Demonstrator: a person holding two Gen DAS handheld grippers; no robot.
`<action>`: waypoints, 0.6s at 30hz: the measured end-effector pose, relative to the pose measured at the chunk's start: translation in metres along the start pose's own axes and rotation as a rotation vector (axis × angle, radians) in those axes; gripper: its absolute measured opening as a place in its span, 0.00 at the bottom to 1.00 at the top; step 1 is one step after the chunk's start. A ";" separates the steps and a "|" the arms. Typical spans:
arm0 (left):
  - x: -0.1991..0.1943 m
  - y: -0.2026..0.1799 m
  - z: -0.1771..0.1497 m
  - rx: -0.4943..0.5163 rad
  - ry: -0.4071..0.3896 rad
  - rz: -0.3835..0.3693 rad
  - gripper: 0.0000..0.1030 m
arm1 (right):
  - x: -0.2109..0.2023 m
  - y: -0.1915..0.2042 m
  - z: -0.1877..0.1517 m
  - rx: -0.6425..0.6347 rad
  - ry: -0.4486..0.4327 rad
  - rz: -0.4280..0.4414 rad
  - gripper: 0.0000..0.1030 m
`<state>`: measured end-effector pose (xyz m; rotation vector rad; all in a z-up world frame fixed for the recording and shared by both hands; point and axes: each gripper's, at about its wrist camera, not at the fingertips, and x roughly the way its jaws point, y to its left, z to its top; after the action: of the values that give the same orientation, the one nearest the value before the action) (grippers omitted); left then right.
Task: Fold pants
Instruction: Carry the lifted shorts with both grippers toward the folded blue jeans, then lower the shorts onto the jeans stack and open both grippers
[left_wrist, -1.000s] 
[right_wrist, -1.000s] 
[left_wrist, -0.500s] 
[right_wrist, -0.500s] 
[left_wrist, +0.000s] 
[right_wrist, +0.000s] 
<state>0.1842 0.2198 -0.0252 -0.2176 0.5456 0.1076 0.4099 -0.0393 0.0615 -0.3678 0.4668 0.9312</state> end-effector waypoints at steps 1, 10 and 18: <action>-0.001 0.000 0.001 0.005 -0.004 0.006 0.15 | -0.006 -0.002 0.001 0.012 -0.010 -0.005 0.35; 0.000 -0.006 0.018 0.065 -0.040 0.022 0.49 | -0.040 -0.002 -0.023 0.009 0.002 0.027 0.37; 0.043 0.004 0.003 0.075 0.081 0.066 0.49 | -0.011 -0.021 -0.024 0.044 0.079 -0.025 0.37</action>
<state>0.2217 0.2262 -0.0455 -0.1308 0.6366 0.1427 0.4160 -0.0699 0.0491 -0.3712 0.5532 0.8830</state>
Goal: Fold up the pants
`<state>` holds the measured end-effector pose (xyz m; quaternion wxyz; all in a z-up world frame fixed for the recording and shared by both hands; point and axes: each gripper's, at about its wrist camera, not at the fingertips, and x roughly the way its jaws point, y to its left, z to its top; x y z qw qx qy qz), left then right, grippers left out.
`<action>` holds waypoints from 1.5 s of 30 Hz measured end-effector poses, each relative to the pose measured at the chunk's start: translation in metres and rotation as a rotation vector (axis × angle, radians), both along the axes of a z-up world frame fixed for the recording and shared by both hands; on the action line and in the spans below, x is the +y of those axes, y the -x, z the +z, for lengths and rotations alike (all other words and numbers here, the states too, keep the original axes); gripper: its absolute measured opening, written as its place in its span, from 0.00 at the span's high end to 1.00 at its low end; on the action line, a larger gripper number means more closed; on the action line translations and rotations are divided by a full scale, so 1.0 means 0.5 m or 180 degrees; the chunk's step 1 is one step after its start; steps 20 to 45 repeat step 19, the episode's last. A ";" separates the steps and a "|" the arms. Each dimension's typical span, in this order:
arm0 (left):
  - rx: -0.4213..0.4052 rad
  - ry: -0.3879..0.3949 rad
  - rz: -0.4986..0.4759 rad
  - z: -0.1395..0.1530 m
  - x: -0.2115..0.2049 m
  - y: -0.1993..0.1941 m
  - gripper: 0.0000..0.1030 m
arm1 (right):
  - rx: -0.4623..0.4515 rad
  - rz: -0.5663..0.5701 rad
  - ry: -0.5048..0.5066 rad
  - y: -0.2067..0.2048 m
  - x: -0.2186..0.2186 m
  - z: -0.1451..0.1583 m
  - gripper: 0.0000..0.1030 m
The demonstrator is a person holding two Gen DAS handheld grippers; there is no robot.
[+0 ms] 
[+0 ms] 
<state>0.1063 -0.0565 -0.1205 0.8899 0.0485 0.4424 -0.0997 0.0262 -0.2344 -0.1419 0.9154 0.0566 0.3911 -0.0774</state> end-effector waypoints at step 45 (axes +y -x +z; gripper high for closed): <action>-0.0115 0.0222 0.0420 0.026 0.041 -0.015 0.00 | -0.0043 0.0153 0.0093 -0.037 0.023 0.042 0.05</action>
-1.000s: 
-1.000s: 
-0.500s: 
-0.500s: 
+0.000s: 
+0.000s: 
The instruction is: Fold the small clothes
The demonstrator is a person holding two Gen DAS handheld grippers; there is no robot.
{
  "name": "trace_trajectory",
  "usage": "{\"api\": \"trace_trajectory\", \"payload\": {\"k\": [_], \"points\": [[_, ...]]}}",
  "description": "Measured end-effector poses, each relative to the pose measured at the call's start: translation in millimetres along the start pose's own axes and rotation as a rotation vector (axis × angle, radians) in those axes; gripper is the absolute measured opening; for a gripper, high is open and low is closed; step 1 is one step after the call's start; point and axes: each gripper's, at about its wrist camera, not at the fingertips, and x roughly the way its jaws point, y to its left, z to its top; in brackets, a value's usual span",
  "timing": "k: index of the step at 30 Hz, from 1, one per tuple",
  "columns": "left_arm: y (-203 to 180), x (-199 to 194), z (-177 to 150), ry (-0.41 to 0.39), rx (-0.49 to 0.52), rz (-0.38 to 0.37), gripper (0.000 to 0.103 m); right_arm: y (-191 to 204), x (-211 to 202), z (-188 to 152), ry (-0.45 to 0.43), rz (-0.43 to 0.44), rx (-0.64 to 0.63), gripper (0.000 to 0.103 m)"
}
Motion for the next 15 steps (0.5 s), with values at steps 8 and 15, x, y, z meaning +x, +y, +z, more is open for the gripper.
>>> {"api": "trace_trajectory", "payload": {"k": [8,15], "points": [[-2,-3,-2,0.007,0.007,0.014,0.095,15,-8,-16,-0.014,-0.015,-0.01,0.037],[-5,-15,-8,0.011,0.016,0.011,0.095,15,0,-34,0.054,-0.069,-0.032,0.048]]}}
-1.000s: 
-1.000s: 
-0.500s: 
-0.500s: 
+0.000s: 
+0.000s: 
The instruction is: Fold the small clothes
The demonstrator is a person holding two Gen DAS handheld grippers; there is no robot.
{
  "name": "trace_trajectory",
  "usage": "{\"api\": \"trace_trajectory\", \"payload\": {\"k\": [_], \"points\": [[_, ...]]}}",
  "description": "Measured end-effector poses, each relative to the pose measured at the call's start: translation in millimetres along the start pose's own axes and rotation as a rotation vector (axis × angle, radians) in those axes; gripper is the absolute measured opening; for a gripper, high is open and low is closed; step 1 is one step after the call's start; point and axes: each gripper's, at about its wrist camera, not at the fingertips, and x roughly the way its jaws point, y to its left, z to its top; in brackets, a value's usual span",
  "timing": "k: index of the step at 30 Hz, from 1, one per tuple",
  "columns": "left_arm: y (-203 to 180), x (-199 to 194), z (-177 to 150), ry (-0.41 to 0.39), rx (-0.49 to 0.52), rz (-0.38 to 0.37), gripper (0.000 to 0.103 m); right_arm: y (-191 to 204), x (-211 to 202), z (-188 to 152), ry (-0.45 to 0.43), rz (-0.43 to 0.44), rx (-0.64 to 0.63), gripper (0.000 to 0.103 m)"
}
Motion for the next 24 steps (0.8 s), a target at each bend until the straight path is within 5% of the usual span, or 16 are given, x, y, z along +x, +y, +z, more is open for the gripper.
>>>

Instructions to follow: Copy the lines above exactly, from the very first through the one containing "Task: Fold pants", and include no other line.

Answer space:
Demonstrator: a person holding two Gen DAS handheld grippers; no robot.
`<action>`: waypoints, 0.6s at 30hz: the measured end-effector pose, relative to the pose measured at the chunk's start: translation in metres along the start pose's own axes and rotation as a rotation vector (axis × angle, radians) in those axes; gripper: its absolute measured opening as a place in its span, 0.00 at the bottom to 1.00 at the top; step 1 is one step after the chunk's start. A ";" separates the steps and a "|" the arms. Typical spans:
arm0 (left):
  - x: -0.1991..0.1943 m
  - y: -0.2026..0.1799 m
  - z: -0.1771..0.1497 m
  - rx: -0.4943..0.5163 rad
  - ry: -0.4071..0.3896 rad
  - rz: -0.3835..0.3693 rad
  - gripper: 0.0000..0.1030 m
arm1 (right):
  - x: -0.2109..0.2023 m
  - y: -0.1915..0.2042 m
  - z: -0.1877..0.1517 m
  - rx: -0.6425..0.6347 rad
  - ry: -0.4486..0.4327 rad
  - rz: -0.4280..0.4414 rad
  - gripper: 0.0000..0.1030 m
`<state>`: measured end-effector pose (xyz m; rotation vector rad; all in a z-up world frame fixed for the recording and shared by both hands; point and axes: each gripper's, at about its wrist camera, not at the fingertips, and x roughly the way its jaws point, y to its left, z to its top; after the action: of the values that give the same orientation, the one nearest the value before the action) (grippers omitted); left then right.
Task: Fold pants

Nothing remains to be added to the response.